Malkin raised his brows at this challenge. “I show you?” he asked, and raised one hand, which was still holding onto Sidney’s wrist.
Sidney hesitated for a moment--but where was the harm? Sisters stood together for dances all the time. The hedges in the garden were tall, besides, and there were no one else around.
“Are you leading?”
“I am taller,” said Malkin--which wasn’t really an answer; but the smugness of his tone was. Sidney made a face at him, and Malkin laughed, and then his hand turned its palm to Sidney’s, their fingers threading. “The cotillion?” he suggested, and at Sidney’s agreement, guided Sidney a few measured steps along the stone pathways of the garden. Malkin’s hand was warm.
As it turned out, neither of them were very good at dancing: Malkin not infrequently forgot the steps, and Sidney had no sense of timing. Naturally, they made fun of the other’s faults; but the laughter that resulted from the teasing, and the about evenly-matched nature of their skills, made it a more pleasant exercise than Sidney had anticipated dancing could be.
When at last they stopped (for there were no other partners with whom to form a set and continue)--Sidney kept his hand in Malkin’s and smiled up at him. “Thank you,” he said. “That was--well, your dance-master, I imagine, does not entirely despair of you.”
“No,” said Malkin, rather absently, looking back at Sidney. Malkin’s eyes were--very warm. Like his hand, thought Sidney. Malkin took a step closer. He said, “Sid.”
The use of his first name should have been startling, but Sidney thought only, Yes? The intimacy did not feel strange at all: Sidney felt like he had known Malkin for years, if not lifetimes; why should they create space between them, after all, using last names?
“Sid,” said Malkin, again.
“Yes,” said Sidney, quietly; and--then there was no space between them, as Malkin leaned down and pressed his lips to Sidney’s. Sidney turned his face up, and kissed him back.
There was no space between them at all.
Some weeks later, seated together in the privacy of Malkin’s own drawing room, Sidney said, regretfully, “I am for Geneva in two weeks.”
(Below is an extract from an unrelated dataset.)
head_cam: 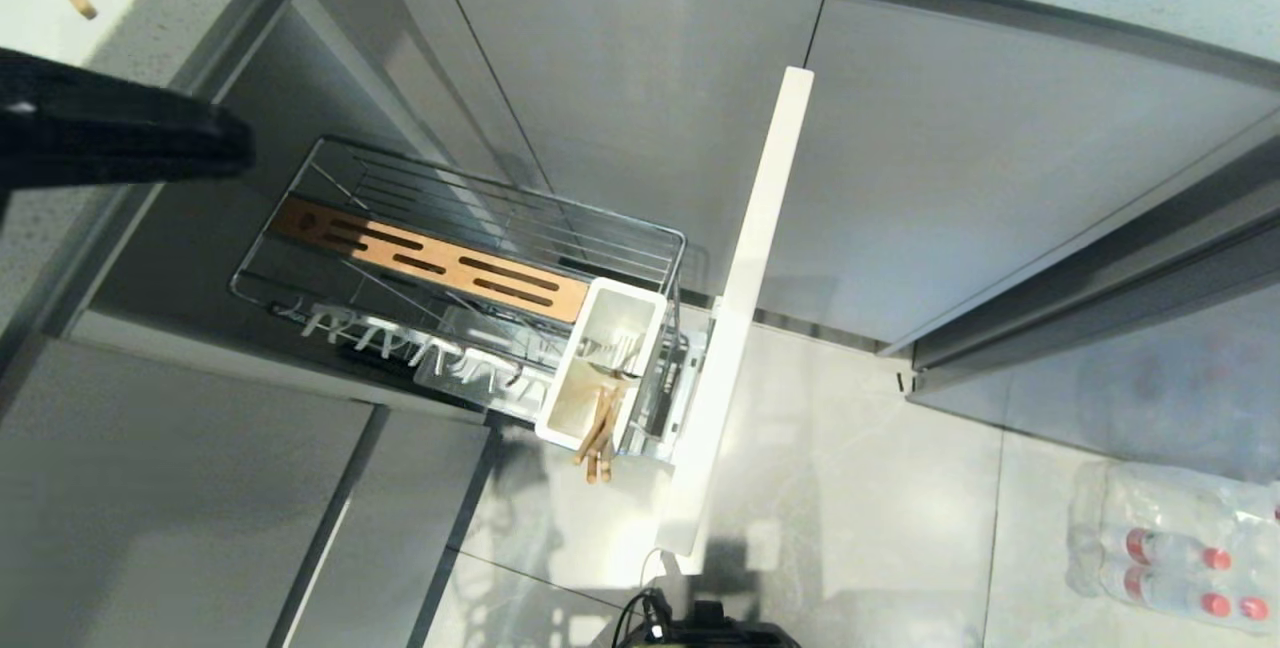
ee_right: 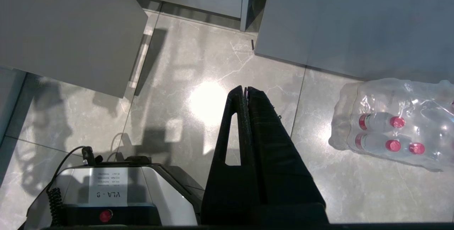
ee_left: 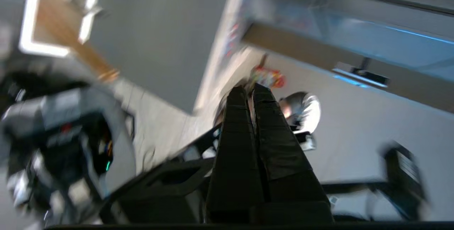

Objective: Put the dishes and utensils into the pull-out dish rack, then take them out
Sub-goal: Take the chopsticks out of the cupboard

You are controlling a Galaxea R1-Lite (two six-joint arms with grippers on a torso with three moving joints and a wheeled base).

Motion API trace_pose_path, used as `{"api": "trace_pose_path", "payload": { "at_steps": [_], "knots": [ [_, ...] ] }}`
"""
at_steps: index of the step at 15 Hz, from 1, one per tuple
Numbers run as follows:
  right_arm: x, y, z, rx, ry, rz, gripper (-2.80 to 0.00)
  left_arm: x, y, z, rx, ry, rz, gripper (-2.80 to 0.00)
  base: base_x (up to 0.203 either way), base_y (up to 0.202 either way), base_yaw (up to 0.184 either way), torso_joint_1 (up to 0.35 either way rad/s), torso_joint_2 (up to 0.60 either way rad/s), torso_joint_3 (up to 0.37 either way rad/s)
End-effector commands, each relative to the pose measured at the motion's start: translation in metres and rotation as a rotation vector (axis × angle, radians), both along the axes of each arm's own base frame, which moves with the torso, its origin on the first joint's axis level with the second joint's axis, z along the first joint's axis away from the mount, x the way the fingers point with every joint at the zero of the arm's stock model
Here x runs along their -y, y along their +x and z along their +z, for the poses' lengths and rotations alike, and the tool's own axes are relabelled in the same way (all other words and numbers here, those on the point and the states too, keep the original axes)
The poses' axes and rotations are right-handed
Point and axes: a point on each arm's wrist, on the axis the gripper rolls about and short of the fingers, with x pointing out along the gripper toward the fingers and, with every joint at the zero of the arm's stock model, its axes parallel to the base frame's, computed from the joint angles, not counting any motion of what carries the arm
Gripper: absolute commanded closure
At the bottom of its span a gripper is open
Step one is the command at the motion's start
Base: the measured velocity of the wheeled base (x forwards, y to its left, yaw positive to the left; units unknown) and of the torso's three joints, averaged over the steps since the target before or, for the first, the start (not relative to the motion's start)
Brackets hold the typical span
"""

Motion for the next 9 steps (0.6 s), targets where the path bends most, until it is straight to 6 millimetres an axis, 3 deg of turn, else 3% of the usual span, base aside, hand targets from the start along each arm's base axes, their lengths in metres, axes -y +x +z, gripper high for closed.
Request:
{"api": "trace_pose_path", "payload": {
  "at_steps": [1,4,9],
  "knots": [
    [0.0,0.0,0.0,0.0,0.0,0.0,0.0,0.02,0.043,-0.021,-0.154,0.088,0.008,0.0,0.0,0.0,0.0,0.0,0.0,0.0],
    [0.0,0.0,0.0,0.0,0.0,0.0,0.0,0.057,0.072,-0.054,-0.317,0.361,0.039,0.0,0.0,0.0,0.0,0.0,0.0,0.0],
    [0.0,0.0,0.0,0.0,0.0,0.0,0.0,0.086,0.085,-0.085,-0.46,0.533,-0.005,0.0,0.0,0.0,0.0,0.0,0.0,0.0]
  ]
}}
Malkin sighed, and turning his head, pressed his lips to Sidney’s temple.
“But,” said Sidney, “I think I shall return to England, after that. I have no interest in scaling the Alps; Italy cannot be so interesting. And--when I am in England, you must come visit me. You must come visit, very soon.”
Malkin said nothing, but there was a stillness to his silence that indicated his attention.
“When you can,” continued Sidney. “Come visit, and stay with me. I have a house near Epsom, you know. And--we are that sort of friends, are we not?”
Malkin drew back a little, looking with some amusement at Sidney; there was a certain wicked gleam in his eye, as if to say, Yes, Sid; the sort of friends who commit hanging offenses together? Yes, yes; yes, we are.
Sidney pressed on, “And we can go to Newmarket and then up to Doncaster together; it’s a trip, but the races are magnificent. You’ll like them. And I’d like to take you home, after; I’d like to show you my stables. And my horses. And--my sister, and my parents, and the estate, and the fishing ponds, and. And--and if sometime, you would like to take me. Somewhere. You could--”
Malkin gave a soft laugh, and pressed his nose to Sidney’s hair. He murmured, “Yes. I take you to Russia, yes?” His voice was low and warm; Sidney could hear his smile. “And you can ride the Dons, and Kabardins, and Bashkirs; and my mother make borscht for you.” He paused, and then, very quietly, “This is good, Sid.”
Sidney pulled back to look at Malkin. “You’ll come home with me, then?” asked Sidney.
Malkin said, smiling, “Yes, Sid,” and pressed forward, and kissed Sidney again. And again. And again.
There were altogether many, many kisses. Sidney did not mind.